CicloMercato, Mauro Gianetti sull’ipotesi di prendere Paul Seixas al fianco di Tadej Pogacar: “È più di un sogno”
Mauro Gianetti non nasconde la sua ammirazione per Paul Seixas. Il giovane talento transalpino era esploso già lo scorso anno, con un finale di stagione ad altissimo livello, ma in questi primi mesi del 2026 sembra aver fatto un ulteriore passo in avanti, dominando la scena alla Ardèche Classic (salita che prevedeva due delle salite degli scorsi europei in cui ha fatto segnare gli stessi tempi del vincitore Tadej Pogacar) per poi chiudere con una seconda posizione di prestigio la Strade Bianche, dopo essere inizialmente riuscito anche a rientrare sul primo scatto del campione del mondo. Una prestazione verso Siena di altissimo livello, riuscendo persino a battere Isaac Del Toro che per tutta la seconda parte di gara gli è stato costantemente a ruota senza collaborare, avendo il suo capitano davanti.
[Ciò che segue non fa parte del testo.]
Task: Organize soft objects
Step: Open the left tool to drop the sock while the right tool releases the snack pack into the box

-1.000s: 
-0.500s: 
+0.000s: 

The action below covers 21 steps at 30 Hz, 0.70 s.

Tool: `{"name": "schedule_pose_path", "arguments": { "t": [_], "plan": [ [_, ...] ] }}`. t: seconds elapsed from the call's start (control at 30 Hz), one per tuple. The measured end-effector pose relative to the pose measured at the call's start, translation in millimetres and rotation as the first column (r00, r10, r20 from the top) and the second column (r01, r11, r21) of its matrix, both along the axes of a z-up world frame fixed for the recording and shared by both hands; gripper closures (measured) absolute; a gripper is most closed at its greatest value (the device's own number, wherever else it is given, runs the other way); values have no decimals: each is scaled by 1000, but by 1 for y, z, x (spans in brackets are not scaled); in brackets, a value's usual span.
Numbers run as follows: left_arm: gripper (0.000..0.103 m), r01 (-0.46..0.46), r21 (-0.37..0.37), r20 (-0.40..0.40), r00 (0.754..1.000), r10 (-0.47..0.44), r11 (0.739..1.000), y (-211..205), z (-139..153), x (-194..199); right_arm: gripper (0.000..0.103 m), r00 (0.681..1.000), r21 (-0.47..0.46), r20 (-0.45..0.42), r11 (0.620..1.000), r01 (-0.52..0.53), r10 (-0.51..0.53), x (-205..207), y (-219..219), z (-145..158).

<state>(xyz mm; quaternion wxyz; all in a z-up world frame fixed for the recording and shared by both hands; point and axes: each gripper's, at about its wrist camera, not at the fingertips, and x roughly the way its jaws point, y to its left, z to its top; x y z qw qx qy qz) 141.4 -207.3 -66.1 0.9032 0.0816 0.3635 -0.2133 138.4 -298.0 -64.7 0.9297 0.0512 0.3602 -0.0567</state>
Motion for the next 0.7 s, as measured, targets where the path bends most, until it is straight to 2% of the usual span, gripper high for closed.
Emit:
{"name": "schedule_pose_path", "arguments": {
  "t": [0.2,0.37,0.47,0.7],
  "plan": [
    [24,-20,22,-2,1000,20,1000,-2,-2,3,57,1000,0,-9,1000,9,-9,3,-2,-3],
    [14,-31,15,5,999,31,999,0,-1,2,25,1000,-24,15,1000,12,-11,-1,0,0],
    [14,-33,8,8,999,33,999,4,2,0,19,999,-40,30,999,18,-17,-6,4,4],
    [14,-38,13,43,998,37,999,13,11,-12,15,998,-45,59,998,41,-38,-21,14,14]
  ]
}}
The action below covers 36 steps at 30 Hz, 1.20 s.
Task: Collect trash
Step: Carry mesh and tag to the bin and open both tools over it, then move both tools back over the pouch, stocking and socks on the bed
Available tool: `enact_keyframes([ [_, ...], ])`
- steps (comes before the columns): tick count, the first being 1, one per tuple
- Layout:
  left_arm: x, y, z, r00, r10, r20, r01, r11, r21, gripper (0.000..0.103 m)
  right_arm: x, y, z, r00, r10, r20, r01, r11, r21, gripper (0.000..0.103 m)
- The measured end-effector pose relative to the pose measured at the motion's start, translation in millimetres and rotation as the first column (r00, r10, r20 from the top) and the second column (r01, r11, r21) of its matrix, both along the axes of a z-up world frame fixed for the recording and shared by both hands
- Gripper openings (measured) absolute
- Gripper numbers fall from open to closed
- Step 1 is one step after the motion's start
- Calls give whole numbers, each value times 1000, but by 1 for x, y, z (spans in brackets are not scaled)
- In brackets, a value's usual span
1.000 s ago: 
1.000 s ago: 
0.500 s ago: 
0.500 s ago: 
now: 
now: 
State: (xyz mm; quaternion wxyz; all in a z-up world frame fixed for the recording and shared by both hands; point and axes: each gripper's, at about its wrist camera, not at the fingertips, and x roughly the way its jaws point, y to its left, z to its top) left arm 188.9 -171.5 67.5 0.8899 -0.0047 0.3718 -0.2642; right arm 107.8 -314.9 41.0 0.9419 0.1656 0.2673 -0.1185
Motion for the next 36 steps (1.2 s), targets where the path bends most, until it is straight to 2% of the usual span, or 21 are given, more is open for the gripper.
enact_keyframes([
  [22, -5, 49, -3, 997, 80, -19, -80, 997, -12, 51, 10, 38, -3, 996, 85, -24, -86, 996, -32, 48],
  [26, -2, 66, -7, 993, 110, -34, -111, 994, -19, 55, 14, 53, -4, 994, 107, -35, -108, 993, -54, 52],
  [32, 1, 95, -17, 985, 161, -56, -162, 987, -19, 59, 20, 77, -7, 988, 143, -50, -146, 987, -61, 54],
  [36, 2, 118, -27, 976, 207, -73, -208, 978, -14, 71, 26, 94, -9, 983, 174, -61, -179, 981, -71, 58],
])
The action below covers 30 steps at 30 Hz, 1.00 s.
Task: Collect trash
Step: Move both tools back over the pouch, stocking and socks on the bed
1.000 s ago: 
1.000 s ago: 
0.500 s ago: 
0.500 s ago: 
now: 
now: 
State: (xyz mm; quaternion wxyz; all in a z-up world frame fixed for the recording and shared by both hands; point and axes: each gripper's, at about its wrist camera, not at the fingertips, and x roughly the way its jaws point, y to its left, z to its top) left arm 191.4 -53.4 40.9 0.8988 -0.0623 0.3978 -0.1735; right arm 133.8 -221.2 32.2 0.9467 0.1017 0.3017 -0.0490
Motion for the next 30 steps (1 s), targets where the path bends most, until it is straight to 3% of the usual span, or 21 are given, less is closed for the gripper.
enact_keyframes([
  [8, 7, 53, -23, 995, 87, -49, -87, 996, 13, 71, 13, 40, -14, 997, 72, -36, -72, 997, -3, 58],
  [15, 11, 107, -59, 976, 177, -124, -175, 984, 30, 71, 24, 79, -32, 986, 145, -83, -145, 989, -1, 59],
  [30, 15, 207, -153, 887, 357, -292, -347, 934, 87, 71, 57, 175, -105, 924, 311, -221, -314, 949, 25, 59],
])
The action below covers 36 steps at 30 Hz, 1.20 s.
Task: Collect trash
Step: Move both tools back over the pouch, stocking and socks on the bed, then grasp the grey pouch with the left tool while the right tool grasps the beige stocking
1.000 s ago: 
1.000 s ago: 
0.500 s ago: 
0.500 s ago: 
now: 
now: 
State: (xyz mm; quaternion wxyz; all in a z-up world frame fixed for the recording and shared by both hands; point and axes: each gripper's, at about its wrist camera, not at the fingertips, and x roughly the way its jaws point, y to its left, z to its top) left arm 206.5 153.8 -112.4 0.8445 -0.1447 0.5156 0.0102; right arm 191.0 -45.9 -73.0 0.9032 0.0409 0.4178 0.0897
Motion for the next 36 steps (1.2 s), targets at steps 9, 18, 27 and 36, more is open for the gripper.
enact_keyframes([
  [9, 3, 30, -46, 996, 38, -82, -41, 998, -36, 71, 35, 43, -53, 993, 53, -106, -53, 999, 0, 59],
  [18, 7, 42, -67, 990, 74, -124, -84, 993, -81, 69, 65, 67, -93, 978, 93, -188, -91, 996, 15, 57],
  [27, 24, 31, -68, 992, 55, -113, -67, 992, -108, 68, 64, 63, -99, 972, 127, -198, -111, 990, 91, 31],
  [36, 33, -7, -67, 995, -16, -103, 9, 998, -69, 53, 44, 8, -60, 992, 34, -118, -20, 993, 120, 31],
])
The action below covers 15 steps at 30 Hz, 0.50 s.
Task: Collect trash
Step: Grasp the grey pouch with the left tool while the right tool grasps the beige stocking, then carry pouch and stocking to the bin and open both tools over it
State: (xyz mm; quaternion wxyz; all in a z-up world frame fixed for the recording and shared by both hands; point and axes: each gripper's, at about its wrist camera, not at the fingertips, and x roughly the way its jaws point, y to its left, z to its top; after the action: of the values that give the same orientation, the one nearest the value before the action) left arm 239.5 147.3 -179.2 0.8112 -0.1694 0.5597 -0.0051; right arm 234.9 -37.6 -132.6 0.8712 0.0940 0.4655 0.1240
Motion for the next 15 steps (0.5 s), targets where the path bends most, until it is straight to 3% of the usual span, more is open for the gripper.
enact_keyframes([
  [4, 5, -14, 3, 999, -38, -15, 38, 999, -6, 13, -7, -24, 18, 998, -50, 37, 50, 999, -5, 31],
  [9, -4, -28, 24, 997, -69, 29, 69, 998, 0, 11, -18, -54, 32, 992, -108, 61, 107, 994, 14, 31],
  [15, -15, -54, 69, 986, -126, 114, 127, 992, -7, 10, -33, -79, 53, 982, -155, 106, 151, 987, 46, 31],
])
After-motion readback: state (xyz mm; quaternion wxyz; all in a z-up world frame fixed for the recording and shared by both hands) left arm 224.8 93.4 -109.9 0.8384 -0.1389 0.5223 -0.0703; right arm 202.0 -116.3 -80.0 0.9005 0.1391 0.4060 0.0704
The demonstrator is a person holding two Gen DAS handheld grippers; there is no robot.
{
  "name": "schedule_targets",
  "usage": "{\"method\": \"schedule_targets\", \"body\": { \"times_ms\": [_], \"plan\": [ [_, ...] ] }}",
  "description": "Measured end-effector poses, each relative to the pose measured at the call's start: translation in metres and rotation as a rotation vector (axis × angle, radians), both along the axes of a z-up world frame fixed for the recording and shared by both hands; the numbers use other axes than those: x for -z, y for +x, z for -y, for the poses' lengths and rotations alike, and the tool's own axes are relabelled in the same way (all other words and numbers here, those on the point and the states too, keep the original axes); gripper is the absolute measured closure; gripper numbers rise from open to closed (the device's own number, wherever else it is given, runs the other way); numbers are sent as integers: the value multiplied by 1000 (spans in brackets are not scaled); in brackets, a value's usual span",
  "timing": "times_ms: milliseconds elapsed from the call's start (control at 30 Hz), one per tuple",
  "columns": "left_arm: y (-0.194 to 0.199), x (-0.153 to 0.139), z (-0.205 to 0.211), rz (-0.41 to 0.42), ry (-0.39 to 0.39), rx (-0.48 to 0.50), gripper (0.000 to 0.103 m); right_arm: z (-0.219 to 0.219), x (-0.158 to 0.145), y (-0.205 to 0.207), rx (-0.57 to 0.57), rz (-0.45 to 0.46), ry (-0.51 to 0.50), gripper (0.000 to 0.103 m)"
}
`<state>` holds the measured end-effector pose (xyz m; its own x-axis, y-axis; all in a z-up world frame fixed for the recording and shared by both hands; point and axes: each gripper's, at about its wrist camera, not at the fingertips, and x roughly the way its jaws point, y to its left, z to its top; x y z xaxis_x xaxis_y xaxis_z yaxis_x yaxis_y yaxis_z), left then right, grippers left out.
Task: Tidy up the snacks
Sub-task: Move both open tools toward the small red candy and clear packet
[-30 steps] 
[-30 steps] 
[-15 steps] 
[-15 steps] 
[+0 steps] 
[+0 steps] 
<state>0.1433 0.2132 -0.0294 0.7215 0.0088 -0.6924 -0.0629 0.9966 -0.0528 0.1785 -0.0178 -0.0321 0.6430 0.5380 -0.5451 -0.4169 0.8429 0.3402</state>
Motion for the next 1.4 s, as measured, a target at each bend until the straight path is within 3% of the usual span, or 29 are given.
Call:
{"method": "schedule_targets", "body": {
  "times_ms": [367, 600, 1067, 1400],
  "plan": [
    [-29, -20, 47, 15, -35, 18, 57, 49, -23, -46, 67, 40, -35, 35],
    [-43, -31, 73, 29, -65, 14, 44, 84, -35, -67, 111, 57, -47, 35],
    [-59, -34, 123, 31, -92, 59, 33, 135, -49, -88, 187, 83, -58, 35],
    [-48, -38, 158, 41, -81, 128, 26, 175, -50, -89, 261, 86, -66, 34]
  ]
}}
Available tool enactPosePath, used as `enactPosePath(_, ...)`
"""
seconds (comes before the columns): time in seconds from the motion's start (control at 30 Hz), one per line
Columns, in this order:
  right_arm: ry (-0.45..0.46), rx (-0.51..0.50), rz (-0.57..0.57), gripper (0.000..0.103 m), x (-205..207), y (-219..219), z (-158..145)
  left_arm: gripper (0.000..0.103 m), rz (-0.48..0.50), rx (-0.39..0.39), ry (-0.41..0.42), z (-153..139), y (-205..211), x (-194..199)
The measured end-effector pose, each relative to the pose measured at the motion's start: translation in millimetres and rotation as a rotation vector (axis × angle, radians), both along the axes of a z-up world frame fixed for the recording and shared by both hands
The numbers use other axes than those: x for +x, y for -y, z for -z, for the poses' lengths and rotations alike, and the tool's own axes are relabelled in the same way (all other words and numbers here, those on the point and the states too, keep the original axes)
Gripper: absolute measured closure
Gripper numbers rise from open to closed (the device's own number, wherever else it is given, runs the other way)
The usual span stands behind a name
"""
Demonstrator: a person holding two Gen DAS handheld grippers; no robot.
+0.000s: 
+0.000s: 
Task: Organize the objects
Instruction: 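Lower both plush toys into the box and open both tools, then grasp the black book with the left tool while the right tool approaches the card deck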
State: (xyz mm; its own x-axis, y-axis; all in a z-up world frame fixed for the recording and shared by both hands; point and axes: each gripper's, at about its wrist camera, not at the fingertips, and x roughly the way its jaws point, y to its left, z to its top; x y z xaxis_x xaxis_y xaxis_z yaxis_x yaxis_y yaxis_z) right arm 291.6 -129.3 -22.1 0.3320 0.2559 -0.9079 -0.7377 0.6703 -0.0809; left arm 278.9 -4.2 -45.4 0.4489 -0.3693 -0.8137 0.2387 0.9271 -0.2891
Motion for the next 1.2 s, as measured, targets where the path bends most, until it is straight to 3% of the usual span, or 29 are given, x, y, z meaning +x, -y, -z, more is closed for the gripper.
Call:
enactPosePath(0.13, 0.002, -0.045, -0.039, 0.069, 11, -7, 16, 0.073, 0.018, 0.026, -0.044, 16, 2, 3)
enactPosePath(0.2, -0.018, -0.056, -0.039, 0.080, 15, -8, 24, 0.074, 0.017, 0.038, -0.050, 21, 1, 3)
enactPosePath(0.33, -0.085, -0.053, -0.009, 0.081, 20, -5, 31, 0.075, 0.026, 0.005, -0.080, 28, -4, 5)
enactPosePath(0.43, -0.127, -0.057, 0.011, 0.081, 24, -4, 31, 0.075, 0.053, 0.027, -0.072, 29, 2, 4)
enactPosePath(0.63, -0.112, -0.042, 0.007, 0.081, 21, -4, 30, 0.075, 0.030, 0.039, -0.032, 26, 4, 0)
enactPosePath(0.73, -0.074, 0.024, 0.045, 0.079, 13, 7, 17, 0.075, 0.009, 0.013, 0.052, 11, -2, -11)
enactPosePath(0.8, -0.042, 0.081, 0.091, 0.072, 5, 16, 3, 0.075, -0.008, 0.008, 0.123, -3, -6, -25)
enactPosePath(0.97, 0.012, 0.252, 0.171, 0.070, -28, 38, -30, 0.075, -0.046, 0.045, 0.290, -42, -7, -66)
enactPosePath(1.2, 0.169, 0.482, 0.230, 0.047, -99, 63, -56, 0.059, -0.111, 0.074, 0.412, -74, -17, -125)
“Quello che ha fatto all’inizio della stagione è davvero eccezionale”, ha ammesso il dirigente elvetico a Cyclism’Actu, aggiunge come “sia straordinario vedere un corridore con un talento così evidente come lui”, non esitando dunque a paragonarlo ad alcuni dei grandi del nostro tempo. “Non solo a livello fisico, ma anche per il carattere che ha dimostrato nelle gare […] è qualcosa di speciale”, che può essere paragonati a corridori che stanno segnando la nostra epoca come lo stesso Pogacar, Mathieu van der Poel e Remco Evenepoel e come loro “è un altro corridore in grado di rendere spettacolare il ciclismo”.
Parole che non fanno dunque che rilanciare le voci di un possibile trasferimento dalla Decathlon CMA CGM alla UAE Team Emirates XRG. “Come tutte le squadre, stiamo osservando cosa farà in futuro”, ha sottolineato dunque Gianetti, precisando che “sarà il corridore a decidere dove vuole andare”, visto che indubbiamente avrà ampia scelta tra le grandi squadre pronte a darsi battaglia per ingaggiarlo (noto anche l’interesse della Ineos Grenadiers, nonché quello della Visma | Lease a Bike).
Al momento il corridore non ha fretta, come già emerso nei giorni scorsi, visto che il suo contratto è in scadenza nel 2027 e chiaramente l’obiettivo è anche quello di cercare di monetizzare (non solo in termini economici, ma anche di costruzione del team attorno a sé) i costanti progressi che sta facendo. Non ha fretta neanche Gianetti, che sottolinea come il corridore “si trova in un’ottima struttura, in una squadra molto affiatata”, ben consapevole che con i giovani ci vuole pazienza. La possibilità comunque che possa arrivare in squadra e affiancare così Tadej Pogacar “è più di un sogno” per la corazzata emiratina.